─── The records ───

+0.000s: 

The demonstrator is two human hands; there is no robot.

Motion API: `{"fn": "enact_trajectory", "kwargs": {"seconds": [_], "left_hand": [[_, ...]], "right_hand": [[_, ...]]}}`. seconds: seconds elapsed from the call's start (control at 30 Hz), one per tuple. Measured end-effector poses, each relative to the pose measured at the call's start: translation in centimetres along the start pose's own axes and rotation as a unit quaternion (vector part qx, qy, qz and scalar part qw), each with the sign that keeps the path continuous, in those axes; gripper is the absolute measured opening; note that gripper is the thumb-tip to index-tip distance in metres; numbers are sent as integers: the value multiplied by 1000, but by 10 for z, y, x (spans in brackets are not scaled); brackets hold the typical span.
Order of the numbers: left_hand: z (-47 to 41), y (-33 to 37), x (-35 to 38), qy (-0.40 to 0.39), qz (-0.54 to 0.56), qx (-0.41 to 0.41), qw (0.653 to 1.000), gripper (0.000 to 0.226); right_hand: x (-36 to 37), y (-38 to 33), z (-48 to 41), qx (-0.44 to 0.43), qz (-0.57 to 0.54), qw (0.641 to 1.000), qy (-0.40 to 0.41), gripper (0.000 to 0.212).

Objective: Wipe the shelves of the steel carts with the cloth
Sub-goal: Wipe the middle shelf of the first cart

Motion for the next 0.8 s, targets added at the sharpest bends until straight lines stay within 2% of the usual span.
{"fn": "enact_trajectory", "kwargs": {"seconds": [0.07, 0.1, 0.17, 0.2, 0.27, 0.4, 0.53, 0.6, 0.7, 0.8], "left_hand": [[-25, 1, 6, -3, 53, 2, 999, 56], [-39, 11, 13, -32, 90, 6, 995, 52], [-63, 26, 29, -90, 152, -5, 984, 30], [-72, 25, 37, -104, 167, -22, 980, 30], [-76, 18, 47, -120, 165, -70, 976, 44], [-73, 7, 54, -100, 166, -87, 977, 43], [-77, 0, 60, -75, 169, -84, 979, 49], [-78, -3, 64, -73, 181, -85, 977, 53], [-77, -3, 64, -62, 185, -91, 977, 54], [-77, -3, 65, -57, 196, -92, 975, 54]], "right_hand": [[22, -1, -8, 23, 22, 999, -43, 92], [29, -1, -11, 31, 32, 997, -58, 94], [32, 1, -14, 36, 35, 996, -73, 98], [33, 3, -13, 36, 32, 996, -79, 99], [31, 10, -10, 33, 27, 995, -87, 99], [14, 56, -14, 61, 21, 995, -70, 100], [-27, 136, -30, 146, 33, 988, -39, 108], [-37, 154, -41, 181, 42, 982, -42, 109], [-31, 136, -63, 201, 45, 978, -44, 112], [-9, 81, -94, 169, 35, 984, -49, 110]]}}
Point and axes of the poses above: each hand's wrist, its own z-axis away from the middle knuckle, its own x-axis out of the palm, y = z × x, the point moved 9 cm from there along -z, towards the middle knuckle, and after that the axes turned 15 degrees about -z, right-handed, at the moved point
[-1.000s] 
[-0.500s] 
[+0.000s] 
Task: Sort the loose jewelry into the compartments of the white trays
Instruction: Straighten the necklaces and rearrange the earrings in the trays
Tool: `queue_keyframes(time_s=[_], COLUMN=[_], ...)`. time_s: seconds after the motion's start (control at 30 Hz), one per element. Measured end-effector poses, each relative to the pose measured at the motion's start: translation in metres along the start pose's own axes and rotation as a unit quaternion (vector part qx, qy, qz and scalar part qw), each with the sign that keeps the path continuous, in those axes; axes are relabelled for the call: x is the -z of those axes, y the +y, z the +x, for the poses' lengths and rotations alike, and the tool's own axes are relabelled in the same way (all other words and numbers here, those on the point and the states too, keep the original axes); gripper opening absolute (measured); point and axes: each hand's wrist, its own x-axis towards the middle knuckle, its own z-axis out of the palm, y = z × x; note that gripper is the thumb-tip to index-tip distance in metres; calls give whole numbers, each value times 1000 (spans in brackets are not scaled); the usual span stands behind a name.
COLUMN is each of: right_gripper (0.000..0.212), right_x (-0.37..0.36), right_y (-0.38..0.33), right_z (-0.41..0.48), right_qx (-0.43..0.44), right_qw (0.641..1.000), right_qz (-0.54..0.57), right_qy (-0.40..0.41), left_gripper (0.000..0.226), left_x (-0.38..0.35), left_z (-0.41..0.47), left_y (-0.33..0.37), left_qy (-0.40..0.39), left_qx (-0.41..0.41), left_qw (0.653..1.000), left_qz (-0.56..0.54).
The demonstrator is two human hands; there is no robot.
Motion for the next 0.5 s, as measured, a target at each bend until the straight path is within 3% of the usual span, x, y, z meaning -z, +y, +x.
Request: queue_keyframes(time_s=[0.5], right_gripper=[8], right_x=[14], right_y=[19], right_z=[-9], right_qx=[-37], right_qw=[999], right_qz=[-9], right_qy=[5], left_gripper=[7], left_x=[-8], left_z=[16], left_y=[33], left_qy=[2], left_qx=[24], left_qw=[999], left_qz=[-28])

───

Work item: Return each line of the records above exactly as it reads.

Solution to this problem:
+0.000s: 

The demonstrator is two human hands; there is no robot.

Motion API: `{"fn": "enact_trajectory", "kwargs": {"seconds": [_], "left_hand": [[_, ...]], "right_hand": [[_, ...]]}}`. seconds: seconds elapsed from the call's start (control at 30 Hz), one per tuple. Measured end-effector poses, each relative to the pose measured at the call's start: translation in centimetres along the start pose's own axes and rotation as a unit quaternion (vector part qx, qy, qz and scalar part qw), each with the sign that keeps the path continuous, in those axes; gripper is the absolute measured opening; note that gripper is the thumb-tip to index-tip distance in metres; numbers are sent as integers: the value multiplied by 1000, but by 10 for z, y, x (spans in brackets are not scaled); brackets hold the typical span.
Order of the numbers: left_hand: z (-47 to 41), y (-33 to 37), x (-35 to 38), qy (-0.40 to 0.39), qz (-0.54 to 0.56), qx (-0.41 to 0.41), qw (0.653 to 1.000), gripper (0.000 to 0.226); right_hand: x (-36 to 37), y (-38 to 33), z (-48 to 41), qx (-0.44 to 0.43), qz (-0.57 to 0.54), qw (0.641 to 1.000), qy (-0.40 to 0.41), gripper (0.000 to 0.212).

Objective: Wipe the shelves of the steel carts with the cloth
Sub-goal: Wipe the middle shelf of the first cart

Motion for the next 0.8 s, targets added at the sharpest bends until straight lines stay within 2% of the usual span.
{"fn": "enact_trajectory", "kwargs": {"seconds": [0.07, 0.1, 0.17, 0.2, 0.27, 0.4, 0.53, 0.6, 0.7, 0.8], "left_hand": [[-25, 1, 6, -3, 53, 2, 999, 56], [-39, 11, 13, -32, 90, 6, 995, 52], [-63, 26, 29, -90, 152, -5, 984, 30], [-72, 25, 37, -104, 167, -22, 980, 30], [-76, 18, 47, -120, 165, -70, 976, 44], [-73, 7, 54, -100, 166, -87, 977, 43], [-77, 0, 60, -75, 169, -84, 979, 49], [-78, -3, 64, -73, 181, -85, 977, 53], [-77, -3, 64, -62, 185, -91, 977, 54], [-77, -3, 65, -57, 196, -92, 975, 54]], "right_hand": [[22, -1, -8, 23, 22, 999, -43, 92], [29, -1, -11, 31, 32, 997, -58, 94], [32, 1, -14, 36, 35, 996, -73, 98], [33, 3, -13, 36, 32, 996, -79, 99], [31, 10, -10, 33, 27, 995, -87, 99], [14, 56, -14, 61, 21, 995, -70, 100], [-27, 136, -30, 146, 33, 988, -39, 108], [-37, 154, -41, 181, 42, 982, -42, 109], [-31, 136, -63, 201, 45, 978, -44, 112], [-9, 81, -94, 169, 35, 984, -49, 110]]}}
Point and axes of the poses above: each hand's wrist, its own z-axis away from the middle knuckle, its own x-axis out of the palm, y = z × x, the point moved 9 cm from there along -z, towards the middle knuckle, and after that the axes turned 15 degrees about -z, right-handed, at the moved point
[-1.000s] 
[-0.500s] 
[+0.000s] 
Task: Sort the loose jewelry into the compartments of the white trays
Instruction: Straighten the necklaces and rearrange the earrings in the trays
Tool: `queue_keyframes(time_s=[_], COLUMN=[_], ...)`. time_s: seconds after the motion's start (control at 30 Hz), one per element. Measured end-effector poses, each relative to the pose measured at the motion's start: translation in metres along the start pose's own axes and rotation as a unit quaternion (vector part qx, qy, qz and scalar part qw), each with the sign that keeps the path continuous, in those axes; axes are relabelled for the call: x is the -z of those axes, y the +y, z the +x, for the poses' lengths and rotations alike, and the tool's own axes are relabelled in the same way (all other words and numbers here, those on the point and the states too, keep the original axes); gripper opening absolute (measured); point and axes: each hand's wrist, its own x-axis towards the middle knuckle, its own z-axis out of the palm, y = z × x; note that gripper is the thumb-tip to index-tip distance in metres; calls give whole numbers, each value times 1000 (spans in brackets are not scaled); the usual span stands behind a name.
COLUMN is each of: right_gripper (0.000..0.212), right_x (-0.37..0.36), right_y (-0.38..0.33), right_z (-0.41..0.48), right_qx (-0.43..0.44), right_qw (0.641..1.000), right_qz (-0.54..0.57), right_qy (-0.40..0.41), left_gripper (0.000..0.226), left_x (-0.38..0.35), left_z (-0.41..0.47), left_y (-0.33..0.37), left_qy (-0.40..0.39), left_qx (-0.41..0.41), left_qw (0.653..1.000), left_qz (-0.56..0.54).
The demonstrator is two human hands; there is no robot.
Motion for the next 0.5 s, as measured, a target at each bend until the straight path is within 3% of the usual span, x, y, z meaning -z, +y, +x.
Request: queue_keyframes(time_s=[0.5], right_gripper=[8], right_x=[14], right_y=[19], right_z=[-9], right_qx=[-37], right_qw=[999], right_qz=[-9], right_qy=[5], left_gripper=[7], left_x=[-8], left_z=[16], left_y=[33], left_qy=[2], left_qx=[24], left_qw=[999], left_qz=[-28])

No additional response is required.